Re: assistive tech and layout tables

> can be "directed" by HTML (or something else) to read specific cells in a
> layout table in a particular order, rather than linearly. (I think I know
> the answer to this, i.e. "no," but I'd like to make sure I'm not overlooking
> something.)

I'm more or less certain the answer is no.  However, in theory visual
user agents can be instructed to draw them in a different order, so
one linearises the HTML and shuffles in the CSS.  Unfortunately there
is patchy and broken support for this!

The other thing one can do is to use rowspan and nested tables 
creatively (subject to any use of tables being a short term measure
to get round the flakey CSS positioning support).  E.g., for 
rowspan, you have a thin first row, with the second column spanned
and containing the body text, but the top left cell empty and put
the left side bar in the first, non-spanned, column in the second row.

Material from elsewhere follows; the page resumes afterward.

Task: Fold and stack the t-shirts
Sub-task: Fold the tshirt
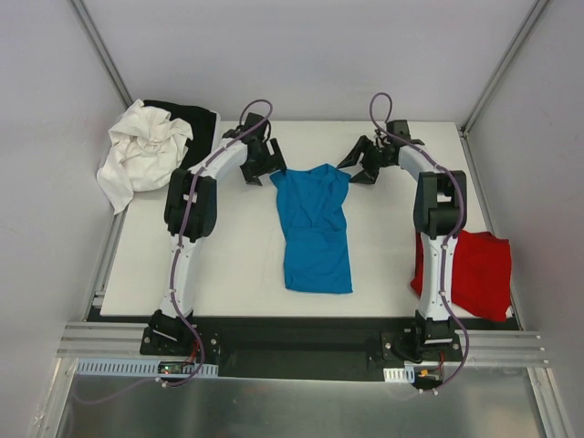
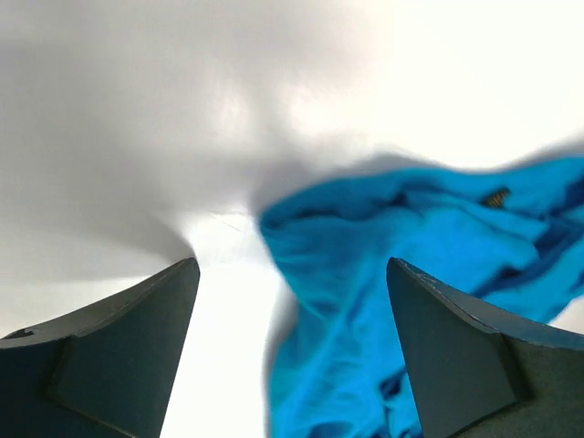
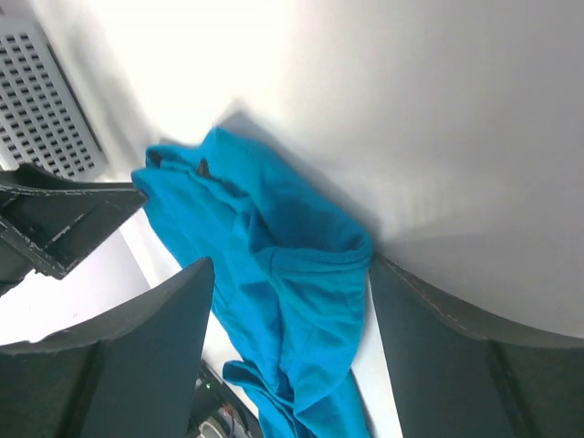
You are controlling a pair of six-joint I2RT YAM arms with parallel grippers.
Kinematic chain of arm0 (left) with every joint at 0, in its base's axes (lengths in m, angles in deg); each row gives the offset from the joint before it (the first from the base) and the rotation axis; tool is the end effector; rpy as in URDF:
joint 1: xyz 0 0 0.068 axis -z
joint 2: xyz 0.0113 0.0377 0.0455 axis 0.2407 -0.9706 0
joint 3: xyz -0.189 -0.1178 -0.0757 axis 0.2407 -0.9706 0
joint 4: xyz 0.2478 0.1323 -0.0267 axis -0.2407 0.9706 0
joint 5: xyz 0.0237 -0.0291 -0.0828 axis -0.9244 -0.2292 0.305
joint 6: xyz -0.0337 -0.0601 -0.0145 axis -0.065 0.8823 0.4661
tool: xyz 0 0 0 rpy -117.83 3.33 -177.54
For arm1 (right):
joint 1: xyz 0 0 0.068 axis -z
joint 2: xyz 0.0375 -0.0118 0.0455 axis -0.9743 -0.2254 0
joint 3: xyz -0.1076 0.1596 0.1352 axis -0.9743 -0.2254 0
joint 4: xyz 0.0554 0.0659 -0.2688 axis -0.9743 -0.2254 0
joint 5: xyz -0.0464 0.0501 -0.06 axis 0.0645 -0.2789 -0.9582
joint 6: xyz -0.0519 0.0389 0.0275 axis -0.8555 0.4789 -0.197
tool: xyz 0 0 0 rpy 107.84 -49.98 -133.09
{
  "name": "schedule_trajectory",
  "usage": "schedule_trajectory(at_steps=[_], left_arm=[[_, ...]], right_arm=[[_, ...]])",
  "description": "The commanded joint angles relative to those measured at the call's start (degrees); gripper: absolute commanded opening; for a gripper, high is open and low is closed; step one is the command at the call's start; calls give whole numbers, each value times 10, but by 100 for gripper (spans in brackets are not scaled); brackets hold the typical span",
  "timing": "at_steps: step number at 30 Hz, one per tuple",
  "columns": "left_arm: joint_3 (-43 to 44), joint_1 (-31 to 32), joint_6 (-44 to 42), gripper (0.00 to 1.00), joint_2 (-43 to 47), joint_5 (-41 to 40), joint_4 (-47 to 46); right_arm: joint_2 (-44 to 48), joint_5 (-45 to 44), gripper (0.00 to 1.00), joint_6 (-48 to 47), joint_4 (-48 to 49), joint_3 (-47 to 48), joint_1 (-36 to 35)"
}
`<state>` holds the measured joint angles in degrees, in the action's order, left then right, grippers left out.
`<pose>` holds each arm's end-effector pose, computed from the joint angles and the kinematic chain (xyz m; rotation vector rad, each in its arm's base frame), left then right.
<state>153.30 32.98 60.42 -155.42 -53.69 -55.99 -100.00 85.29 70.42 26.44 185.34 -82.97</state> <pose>0.4983 -0.1797 0.1277 -0.3413 2.5661 -0.5334 0.5152 0.0903 0.1005 -0.0090 2.4647 1.0282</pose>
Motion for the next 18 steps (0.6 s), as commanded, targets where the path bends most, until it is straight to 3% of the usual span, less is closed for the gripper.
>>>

Incidentally, it seems (not surprisingly) that Visual Studio .NET make
extensive use of CSS absolute positioning and does so in pixels, with the
result that the average programmer, who has no accessibility brief, 
produces almost random linear reading orders and pages that won't tolerate
font size, or even face, changes (or even I suspect high resolution displays
with graphics software that maintains true point sizes).   It fails to
detect Web-TV as CSS incapable and produces something like abstract
art on it!

> On a potentially related note, what do people think about providing
> *several* 'skip navigation' links on a page, e.g. one for 'main content,'

Just to add to what has already been said, most of the W3C pages and
documents already have tables of content.  The problem tends to be that
designers don't think they are designing an essentially linear document,
so see tables of contents as just wasting screen real estate.